Give back all of the records, exactly and completely.

::: DATA EXTRACT

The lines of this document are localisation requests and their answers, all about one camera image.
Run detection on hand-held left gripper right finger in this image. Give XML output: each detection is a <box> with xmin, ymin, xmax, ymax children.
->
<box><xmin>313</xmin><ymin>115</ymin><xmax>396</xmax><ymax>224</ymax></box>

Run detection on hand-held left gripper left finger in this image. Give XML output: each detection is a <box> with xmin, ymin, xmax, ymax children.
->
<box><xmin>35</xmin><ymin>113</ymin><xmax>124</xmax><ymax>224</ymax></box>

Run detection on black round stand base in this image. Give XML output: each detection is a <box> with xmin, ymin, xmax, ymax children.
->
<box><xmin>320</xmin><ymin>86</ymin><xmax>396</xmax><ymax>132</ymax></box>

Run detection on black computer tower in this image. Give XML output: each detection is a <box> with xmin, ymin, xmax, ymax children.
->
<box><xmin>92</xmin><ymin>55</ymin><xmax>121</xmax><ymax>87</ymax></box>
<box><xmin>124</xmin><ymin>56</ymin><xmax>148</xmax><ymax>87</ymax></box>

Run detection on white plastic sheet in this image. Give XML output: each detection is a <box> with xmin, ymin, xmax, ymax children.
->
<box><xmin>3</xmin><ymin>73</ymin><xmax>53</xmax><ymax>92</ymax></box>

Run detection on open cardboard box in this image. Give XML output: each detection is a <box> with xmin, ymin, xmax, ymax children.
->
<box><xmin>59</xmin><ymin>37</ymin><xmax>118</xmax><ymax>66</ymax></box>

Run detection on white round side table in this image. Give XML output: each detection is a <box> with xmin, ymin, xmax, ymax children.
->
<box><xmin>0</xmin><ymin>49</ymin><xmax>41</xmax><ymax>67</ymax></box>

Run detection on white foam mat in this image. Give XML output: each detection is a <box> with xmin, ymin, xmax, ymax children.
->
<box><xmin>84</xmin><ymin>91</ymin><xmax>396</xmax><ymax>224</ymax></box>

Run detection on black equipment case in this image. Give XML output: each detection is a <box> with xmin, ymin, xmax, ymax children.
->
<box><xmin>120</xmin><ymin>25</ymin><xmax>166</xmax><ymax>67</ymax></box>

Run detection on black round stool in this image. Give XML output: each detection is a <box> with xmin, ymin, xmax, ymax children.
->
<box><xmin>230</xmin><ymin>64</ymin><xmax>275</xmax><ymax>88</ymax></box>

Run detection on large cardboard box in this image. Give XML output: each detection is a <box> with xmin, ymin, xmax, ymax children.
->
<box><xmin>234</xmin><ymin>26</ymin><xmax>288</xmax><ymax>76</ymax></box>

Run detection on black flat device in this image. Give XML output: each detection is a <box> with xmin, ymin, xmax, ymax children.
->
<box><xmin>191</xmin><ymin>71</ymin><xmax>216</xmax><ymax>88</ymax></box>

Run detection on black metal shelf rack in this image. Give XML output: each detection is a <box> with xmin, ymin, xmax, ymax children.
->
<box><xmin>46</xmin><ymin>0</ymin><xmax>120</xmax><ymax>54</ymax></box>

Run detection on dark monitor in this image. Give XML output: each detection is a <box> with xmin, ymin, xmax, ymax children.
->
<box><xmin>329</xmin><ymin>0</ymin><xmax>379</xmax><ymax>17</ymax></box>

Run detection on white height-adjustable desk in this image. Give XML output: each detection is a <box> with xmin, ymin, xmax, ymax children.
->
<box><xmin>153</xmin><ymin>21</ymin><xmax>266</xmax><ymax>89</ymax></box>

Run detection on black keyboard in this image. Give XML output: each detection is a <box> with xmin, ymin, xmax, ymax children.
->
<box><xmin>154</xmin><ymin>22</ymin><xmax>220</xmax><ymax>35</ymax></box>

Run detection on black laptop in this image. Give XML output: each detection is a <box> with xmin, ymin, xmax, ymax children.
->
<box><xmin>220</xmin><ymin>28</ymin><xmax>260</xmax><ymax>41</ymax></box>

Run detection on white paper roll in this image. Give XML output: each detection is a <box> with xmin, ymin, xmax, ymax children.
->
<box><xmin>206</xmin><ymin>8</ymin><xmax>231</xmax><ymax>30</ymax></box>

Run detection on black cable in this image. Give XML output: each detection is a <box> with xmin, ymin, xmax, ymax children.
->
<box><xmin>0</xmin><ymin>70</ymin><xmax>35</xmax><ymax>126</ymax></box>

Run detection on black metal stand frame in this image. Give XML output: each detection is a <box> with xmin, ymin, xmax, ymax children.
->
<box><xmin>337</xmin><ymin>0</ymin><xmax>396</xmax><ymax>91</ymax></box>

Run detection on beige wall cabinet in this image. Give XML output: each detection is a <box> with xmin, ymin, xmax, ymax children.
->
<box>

::::::

*SOLUTION TO THE EXERCISE*
The lines of this document are localisation requests and their answers, all about one camera image.
Run detection on hand-held left gripper right finger in this image. Give XML output: each detection is a <box> with xmin, ymin, xmax, ymax children.
->
<box><xmin>313</xmin><ymin>115</ymin><xmax>396</xmax><ymax>224</ymax></box>

Run detection on hand-held left gripper left finger in this image. Give XML output: each detection is a <box> with xmin, ymin, xmax, ymax children.
->
<box><xmin>35</xmin><ymin>113</ymin><xmax>124</xmax><ymax>224</ymax></box>

Run detection on black round stand base in this image. Give XML output: each detection is a <box> with xmin, ymin, xmax, ymax children.
->
<box><xmin>320</xmin><ymin>86</ymin><xmax>396</xmax><ymax>132</ymax></box>

Run detection on black computer tower in this image. Give XML output: each detection is a <box> with xmin, ymin, xmax, ymax children.
->
<box><xmin>92</xmin><ymin>55</ymin><xmax>121</xmax><ymax>87</ymax></box>
<box><xmin>124</xmin><ymin>56</ymin><xmax>148</xmax><ymax>87</ymax></box>

Run detection on white plastic sheet in this image. Give XML output: each detection is a <box> with xmin, ymin, xmax, ymax children.
->
<box><xmin>3</xmin><ymin>73</ymin><xmax>53</xmax><ymax>92</ymax></box>

Run detection on open cardboard box in this image. Give XML output: each detection is a <box> with xmin, ymin, xmax, ymax children.
->
<box><xmin>59</xmin><ymin>37</ymin><xmax>118</xmax><ymax>66</ymax></box>

Run detection on white round side table in this image. Give XML output: each detection is a <box> with xmin, ymin, xmax, ymax children.
->
<box><xmin>0</xmin><ymin>49</ymin><xmax>41</xmax><ymax>67</ymax></box>

Run detection on white foam mat in this image. Give XML output: each detection is a <box> with xmin, ymin, xmax, ymax children.
->
<box><xmin>84</xmin><ymin>91</ymin><xmax>396</xmax><ymax>224</ymax></box>

Run detection on black equipment case in this image. Give XML output: each detection is a <box> with xmin, ymin, xmax, ymax children.
->
<box><xmin>120</xmin><ymin>25</ymin><xmax>166</xmax><ymax>67</ymax></box>

Run detection on black round stool in this image. Give XML output: each detection is a <box> with xmin, ymin, xmax, ymax children.
->
<box><xmin>230</xmin><ymin>64</ymin><xmax>275</xmax><ymax>88</ymax></box>

Run detection on large cardboard box in this image. Give XML output: each detection is a <box> with xmin, ymin, xmax, ymax children.
->
<box><xmin>234</xmin><ymin>26</ymin><xmax>288</xmax><ymax>76</ymax></box>

Run detection on black flat device in this image. Give XML output: each detection is a <box> with xmin, ymin, xmax, ymax children.
->
<box><xmin>191</xmin><ymin>71</ymin><xmax>216</xmax><ymax>88</ymax></box>

Run detection on black metal shelf rack in this image. Give XML output: each detection is a <box> with xmin, ymin, xmax, ymax children.
->
<box><xmin>46</xmin><ymin>0</ymin><xmax>120</xmax><ymax>54</ymax></box>

Run detection on dark monitor in this image. Give XML output: each detection is a <box> with xmin, ymin, xmax, ymax children.
->
<box><xmin>329</xmin><ymin>0</ymin><xmax>379</xmax><ymax>17</ymax></box>

Run detection on white height-adjustable desk in this image. Give XML output: each detection is a <box> with xmin, ymin, xmax, ymax children.
->
<box><xmin>153</xmin><ymin>21</ymin><xmax>266</xmax><ymax>89</ymax></box>

Run detection on black keyboard in this image. Give XML output: each detection is a <box> with xmin, ymin, xmax, ymax children.
->
<box><xmin>154</xmin><ymin>22</ymin><xmax>220</xmax><ymax>35</ymax></box>

Run detection on black laptop in this image. Give XML output: each detection is a <box> with xmin, ymin, xmax, ymax children.
->
<box><xmin>220</xmin><ymin>28</ymin><xmax>260</xmax><ymax>41</ymax></box>

Run detection on white paper roll in this image. Give XML output: each detection is a <box> with xmin, ymin, xmax, ymax children.
->
<box><xmin>206</xmin><ymin>8</ymin><xmax>231</xmax><ymax>30</ymax></box>

Run detection on black cable in this image. Give XML output: each detection is a <box> with xmin, ymin, xmax, ymax children.
->
<box><xmin>0</xmin><ymin>70</ymin><xmax>35</xmax><ymax>126</ymax></box>

Run detection on black metal stand frame in this image. Give XML output: each detection is a <box> with xmin, ymin, xmax, ymax children.
->
<box><xmin>337</xmin><ymin>0</ymin><xmax>396</xmax><ymax>91</ymax></box>

Run detection on beige wall cabinet in this image. Give XML output: each detection is a <box> with xmin, ymin, xmax, ymax children.
->
<box>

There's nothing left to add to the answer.